Young smalleye hammerheads under 67 cm long feed predominantly on penaeid shrimp, mostly Xiphopenaeus kroyeri. Larger sharks feed mainly on bony fishes, especially ariid sea catfish and their eggs. The shrimp and the surface mucus layer and eggs of the catfish contain carotenoid pigments that appear to be the source of the sharks' golden color; whether the pigments in the catfish also ultimately come from the shrimp is uncertain. Another shark species in the region, the yellow smooth-hound (Mustelus higmani), also feeds on shrimp and has a yellowish color, albeit not nearly as bright. This species has also been known to consume swimming crabs, squid, grunts, and newborn scalloped hammerheads. The smalleye hammerhead may fall prey to larger sharks such as the bull shark (Carcharhinus leucas), while smaller individuals may also be taken by bony fishes. Its coloration may provide camouflage. A known parasite of this species is the hexabothriid monogenean Erpocotyle schmitti; it may also serve as a host to common copepod ectoparasites such as Echthrogaleus coleoptratus, Pandarus satyrus, and P. cranchii.

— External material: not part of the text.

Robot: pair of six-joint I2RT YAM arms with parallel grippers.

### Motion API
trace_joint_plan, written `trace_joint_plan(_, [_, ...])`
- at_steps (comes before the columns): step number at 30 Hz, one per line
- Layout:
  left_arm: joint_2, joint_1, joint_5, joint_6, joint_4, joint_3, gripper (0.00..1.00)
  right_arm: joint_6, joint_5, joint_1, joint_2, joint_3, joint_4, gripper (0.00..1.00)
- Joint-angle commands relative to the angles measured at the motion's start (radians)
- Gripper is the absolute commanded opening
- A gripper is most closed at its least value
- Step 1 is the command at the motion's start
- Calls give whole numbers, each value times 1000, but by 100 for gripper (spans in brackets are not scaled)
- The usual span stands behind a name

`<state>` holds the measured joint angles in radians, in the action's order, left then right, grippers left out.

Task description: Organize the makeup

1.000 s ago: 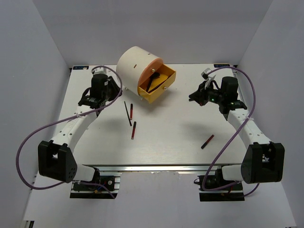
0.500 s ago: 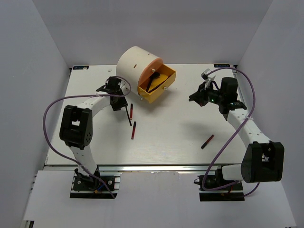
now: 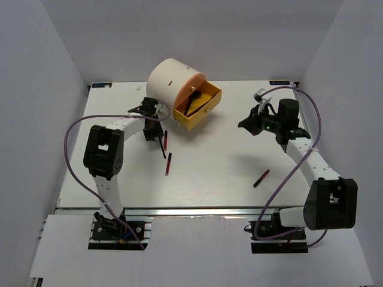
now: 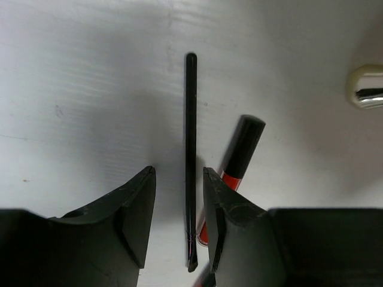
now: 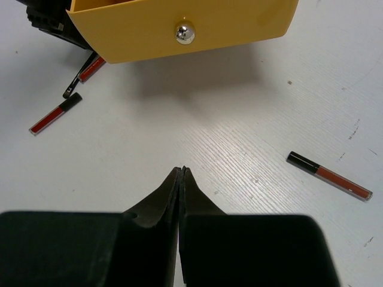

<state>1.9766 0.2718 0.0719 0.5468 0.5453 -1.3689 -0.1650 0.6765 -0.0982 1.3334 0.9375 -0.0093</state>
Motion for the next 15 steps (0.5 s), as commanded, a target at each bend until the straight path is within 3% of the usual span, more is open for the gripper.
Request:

Like all hammerhead sharks, the smalleye hammerhead is viviparous: when the developing embryos exhaust their supply of yolk, the depleted yolk sac develops into a placental connection through which the mother delivers nourishment. Mature females have a single functional ovary and two functional uteri. Ovulation occurs at the same time as gestation, allowing females to bear young every year. The details of the smalleye hammerhead's life history vary across its range. Off Trinidad, reproduction occurs on a well-defined annual cycle with mating in August and September, and birthing in late May and June of the following year. The females carry between five and 12 pups for 10 months, and make use of food-rich, shallow coastal bays as nursery areas. The newborns measure around 30 cm long, and males and females attain sexual maturity at 80 cm and 98 cm long, respectively. By contrast, smalleye hammerheads off the northern Brazilian state of Maranhão are substantially larger, with males maturing at over 92 cm long and females at over 101 cm long. As the litter size increases with female size, Maranhão sharks have been recorded carrying up to 19 pups. The seasonality of breeding also differs, with pregnant females found from June to October and January to April, and males in apparent reproductive condition from May to November and in March.

==Human interactions==
Timid and harmless to humans, the smalleye hammerhead is caught incidentally by inshore artisanal multispecies fisheries throughout its range, and marketed as food. It is the most or second-most important shark caught by such fisheries off Trinidad and Tobago, Guyana, and Brazil. Because of its head shape, individuals of all ages are readily caught in gillnets; small numbers are also caught on line gear and in bottom trawls. The IUCN assessed this species as critically endangered in 2020, as it is subjected to intense fishing pressure, often without management, by techniques ranging from beach seine netting to trawling, and is unable to replenish this harvest. Smalleye hammerheads are also bycatch in commercial shrimp trawls, which are often run through the shark's shallow-water habitat. Anecdotal evidence suggests that smalleye hammerhead catches have declined significantly off Trinidad and northern Brazil, which are likely indicative of population trends in the rest of its range. The smalleye shark is federally protected in Brazil and Colombia.